Court of Appeals of Ohio, Ninth District, Summit County
Oct 8, 2008
2008 Ohio 5231 (Ohio Ct. App. 2008)

Opinion

No. 23972.

Dated: October 8, 2008.

Appeal from Judgment Entered In the Court of Common Pleas County of Summit, Ohio, Case No. CV 06 03 1411.

Melvin Cook, pro se, appellant.

James J. Gutbrod, Attorney at Law, for appellee.

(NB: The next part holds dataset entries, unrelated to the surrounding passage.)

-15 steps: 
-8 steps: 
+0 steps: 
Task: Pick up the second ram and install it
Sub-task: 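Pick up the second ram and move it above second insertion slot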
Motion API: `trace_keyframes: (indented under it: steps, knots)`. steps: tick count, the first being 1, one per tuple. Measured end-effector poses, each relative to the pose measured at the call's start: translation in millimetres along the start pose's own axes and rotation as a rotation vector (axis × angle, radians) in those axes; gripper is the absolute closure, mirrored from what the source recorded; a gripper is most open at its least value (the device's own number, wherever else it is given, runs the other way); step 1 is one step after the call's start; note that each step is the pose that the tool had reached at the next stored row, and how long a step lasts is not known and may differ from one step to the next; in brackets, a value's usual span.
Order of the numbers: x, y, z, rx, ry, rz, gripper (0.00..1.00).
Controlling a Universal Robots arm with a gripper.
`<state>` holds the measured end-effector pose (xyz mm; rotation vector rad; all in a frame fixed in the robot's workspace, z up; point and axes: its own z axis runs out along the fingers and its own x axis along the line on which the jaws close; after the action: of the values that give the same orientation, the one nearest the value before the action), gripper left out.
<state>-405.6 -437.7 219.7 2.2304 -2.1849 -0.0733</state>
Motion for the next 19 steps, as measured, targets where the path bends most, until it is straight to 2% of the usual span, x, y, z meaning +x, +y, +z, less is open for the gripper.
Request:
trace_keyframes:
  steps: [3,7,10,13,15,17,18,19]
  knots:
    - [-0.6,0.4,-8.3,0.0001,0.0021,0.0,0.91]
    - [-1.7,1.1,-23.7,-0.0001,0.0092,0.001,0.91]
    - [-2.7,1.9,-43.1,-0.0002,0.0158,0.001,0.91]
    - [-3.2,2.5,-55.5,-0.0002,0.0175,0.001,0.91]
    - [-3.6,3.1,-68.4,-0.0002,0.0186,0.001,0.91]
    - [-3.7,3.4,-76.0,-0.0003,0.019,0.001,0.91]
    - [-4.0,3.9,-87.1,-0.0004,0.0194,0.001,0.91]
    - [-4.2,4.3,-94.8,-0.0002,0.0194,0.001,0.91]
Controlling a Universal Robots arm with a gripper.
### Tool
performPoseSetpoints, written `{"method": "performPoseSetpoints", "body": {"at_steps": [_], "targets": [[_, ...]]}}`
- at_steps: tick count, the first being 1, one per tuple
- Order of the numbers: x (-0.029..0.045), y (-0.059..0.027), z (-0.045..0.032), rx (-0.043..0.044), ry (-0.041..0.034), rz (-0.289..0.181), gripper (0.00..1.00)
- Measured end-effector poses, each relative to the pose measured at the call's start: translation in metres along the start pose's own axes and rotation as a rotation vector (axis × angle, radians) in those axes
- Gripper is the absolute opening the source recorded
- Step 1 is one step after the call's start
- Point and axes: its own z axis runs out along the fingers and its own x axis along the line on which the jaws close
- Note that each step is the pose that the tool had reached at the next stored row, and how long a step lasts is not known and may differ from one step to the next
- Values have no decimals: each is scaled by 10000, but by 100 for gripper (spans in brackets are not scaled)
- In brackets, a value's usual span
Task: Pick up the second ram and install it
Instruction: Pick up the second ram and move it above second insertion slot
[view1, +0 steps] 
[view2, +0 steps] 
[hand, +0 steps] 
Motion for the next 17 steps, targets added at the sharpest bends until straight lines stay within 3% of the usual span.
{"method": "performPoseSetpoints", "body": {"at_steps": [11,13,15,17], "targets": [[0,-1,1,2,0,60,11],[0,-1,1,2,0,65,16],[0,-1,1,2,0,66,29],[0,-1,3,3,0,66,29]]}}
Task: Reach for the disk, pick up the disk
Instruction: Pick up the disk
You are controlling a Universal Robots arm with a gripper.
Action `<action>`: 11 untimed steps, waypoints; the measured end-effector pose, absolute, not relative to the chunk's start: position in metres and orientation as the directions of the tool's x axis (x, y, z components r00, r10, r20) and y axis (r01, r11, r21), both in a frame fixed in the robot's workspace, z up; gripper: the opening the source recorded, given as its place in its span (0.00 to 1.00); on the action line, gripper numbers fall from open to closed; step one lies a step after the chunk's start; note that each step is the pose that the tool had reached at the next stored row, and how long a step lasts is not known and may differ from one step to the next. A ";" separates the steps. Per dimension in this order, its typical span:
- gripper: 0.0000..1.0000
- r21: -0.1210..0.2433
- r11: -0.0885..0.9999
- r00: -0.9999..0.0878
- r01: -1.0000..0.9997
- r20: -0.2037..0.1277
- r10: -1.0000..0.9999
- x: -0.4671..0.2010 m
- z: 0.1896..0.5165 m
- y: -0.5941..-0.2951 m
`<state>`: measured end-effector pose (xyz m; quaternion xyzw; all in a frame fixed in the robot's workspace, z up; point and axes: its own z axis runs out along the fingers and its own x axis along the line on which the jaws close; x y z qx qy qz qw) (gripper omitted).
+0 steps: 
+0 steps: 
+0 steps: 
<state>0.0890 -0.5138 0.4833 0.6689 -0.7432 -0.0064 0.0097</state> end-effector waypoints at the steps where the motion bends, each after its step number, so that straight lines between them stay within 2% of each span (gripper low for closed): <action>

DECISION AND JOURNAL ENTRY


INTRODUCTION

{¶ 1} Because Melvin Cook's workers did not apply a black felt underlayment before installing the asphalt shingles for Charles R. Minson's new roof, Mr. Minson refused to pay him. The City of Akron's building code and the instructions for the new shingles required an underlayment. A magistrate found that, because the roof did not comply with the City's or the shingle manufacturer's requirements, Mr. Cook had breached the parties' contract. Mr. Cook filed objections, which the trial court overruled as untimely. This Court affirms because Mr. Cook did not file objections to the magistrate's decision within 14 days of that decision, and because he has failed to demonstrate plain error.

FACTS

{¶ 2} Mr. Minson hired Mr. Cook after receiving a letter from the Akron Health Department ordering him to replace his roof, gutters, and downspouts. The parties entered into a contract that required Mr. Cook to "tear off existing shingle[s] on the main roof and front porch and install 35 year dimensional shingles. Install all new gutters and downspouts." It also provided that "[a]ll material is guaranteed to be as specified, and the above work to be . . . completed in a substantial workmanlike manner. . . ." Mr. Minson agreed to pay $1800 down and another $1800 when the work was complete.

{¶ 3} Although Mr. Minson did not need a permit to re-roof his house, the City's building code required asphalt-shingle roofs to be installed in accordance with the shingles' instructions and have an underlayment that conformed to American Society for Testing and Materials standards. The instructions for the shingles also required that an underlayment be applied before they were installed. The instructions further provided that, if they were not followed, the shingles would not qualify for their manufacturer's warranty.

{¶ 4} According to Mr. Minson, he observed Mr. Cook's workers nailing shingles directly to the roof sheathing, without the black felt underlayment, on a couple of occasions. He, therefore, refused to pay Mr. Cook the second $1800 and brought a claim for breach of contract. Mr. Cook counterclaimed, and a bench trial was held before a magistrate.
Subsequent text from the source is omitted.